A hyper parameter differ from normal parameter because it remains untouched during the training process, and can be changed when running different training process. So it should remain constant for the current process. Also from the lecture of Andrew sir I can see that choosing the value of LR influences the model convergence.
Then we use ReduceLROnPlateau callback to update the LR when model is not performing well.
To me it is same like we update weights when model is not performing well. Because in both cases not performing well means it is not fully converged or still has some margin left to be optimized.
According to you and what I have understood so far is that the hyper parameters for the current training job remains constant, and it is changed for the next training job. This can be shown programmatically as bellow
W, B = # initialize the weights and bias here
def get_model(W, B, lr):
# define layers with weights W and biase B
model.compile(optimizer=tf.keras.optimizers.Adam(learning_rate=lr), ....)
return model
Now for the training job #1
model = get_model(W, B, 0.1)
and for the Training job #2
model = get_model(W, B, 0.01)
As you can see that in two cases only learning rate is changed from 0.1 to 0.01. This is what defined the model hyperparameters for first training job the LR will always be 0.1 and for the second training job LR will always be 0.01. This things makes sense to me. But the following, where we define the ReduceLROnPlateau callback in the fit method and it changes the learning rate during training process.
lr = 0.1
lr_callback = ReduceLROnPlateau(monitor='val_loss', factor=0.1, patience=10)
model = get_model(W, B, lr)
model.fit(X_train, y_train, callbacks=[lr_callback])
In this case the initial value of lr will not be equal to the final value of the lr when execution of .fit method finishes.
Note: Here from training job I mean iterating though all the example in training set X_train for all the epochs i.
Note that I don’t personally consider the learning rate to be a hyperparameter of the model. To me it’s just part of the mechanism for finding the minimum cost using the gradient descent method. If you use some other optimizers, they don’t even have a learning rate that you can access.
The hyperparameters of interest would be more closely related to the implementation of the model, including any additional features that are added for more complexity, or to avoid overfitting.
Well I found another person who thinks like I do, nice to meet you @TMosh. But instead mechanism for finding the minimum, I consider it as a scaling factor for the gradient descent. It also sometimes helps in escaping the local minima.

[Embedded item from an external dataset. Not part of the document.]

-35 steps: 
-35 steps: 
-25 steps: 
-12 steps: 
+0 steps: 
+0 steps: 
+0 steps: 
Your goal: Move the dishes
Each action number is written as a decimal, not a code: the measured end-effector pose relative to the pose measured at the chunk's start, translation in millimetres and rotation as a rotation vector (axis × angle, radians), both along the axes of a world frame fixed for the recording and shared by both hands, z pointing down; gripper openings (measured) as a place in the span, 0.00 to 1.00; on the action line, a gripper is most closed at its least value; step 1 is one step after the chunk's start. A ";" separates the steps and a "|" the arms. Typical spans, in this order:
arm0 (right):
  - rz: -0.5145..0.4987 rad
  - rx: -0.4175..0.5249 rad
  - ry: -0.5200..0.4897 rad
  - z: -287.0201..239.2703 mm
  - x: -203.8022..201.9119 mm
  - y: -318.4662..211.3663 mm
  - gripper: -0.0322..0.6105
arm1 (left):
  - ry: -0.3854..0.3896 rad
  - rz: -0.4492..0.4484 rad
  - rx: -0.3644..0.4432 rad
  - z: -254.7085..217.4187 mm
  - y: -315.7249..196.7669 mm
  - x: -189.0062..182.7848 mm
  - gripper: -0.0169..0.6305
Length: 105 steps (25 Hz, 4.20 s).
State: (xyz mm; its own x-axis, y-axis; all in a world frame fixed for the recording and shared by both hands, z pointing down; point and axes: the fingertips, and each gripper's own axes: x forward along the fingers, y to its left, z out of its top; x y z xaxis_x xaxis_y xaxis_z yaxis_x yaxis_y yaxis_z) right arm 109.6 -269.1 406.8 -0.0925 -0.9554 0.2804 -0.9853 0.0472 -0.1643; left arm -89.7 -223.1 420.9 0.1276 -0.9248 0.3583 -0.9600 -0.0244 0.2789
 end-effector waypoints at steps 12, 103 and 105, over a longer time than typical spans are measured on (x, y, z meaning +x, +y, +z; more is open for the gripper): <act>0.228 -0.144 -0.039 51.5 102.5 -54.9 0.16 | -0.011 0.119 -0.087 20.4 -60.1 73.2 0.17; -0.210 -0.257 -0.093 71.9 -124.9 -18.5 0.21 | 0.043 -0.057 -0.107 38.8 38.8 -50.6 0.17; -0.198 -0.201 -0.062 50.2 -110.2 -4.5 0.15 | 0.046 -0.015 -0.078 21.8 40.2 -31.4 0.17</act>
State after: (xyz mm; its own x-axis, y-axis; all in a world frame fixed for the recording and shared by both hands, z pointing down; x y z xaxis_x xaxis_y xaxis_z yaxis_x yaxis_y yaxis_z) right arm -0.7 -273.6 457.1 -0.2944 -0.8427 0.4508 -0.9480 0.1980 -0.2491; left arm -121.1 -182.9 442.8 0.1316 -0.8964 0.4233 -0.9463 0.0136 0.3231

Given the definition of hyperparameters is not super defined. Methods like the ReduceLROnPlateau callback that update the LR try to fix a well-known problem: vanilla gradient descent is not a very “optimal” algorithm. Where with “optimal”, I mean that it is inefficient in real-case scenarios and often very slow to reach the minimum. For example, as you showed in the pictures, the convergence depends critically on the value of alpha.
In particular, methods like the ReduceLROnPlateau callback wants to solve the issue of doing a complete, long training procedure and finding out at the end that our LR was not good, and that for half of the steps of gradient descent, the algorithm basically did nothing. Then we would have to restart the training with a new LR.
So here, instead, we try to find a “smart” way to understand when the LR should change and do it automatically during the training.
Sorry for the long introduction. Going back to your question.
Again the definition of hypers is not super defined, but in my opinion, there are two ways to look at a procedure like that. A training procedure with something like ReduceLROnPlateau is equivalent to have many training one after the other of length “patience” where the LR maintain the constant value, and it is a hyper in your definition. If you want to look at the whole training process, the hypers are the input of ReduceLROnPlateau, e.g. factor, patience, the starting and ending LR, which at the end of the day are also the values that you what to choose optimally to have a “fast” training.
So the callback is basically used to save the time, by efficiently decreasing the value of the LR based on the configuration provided in the constructor and training metadata from the fit method.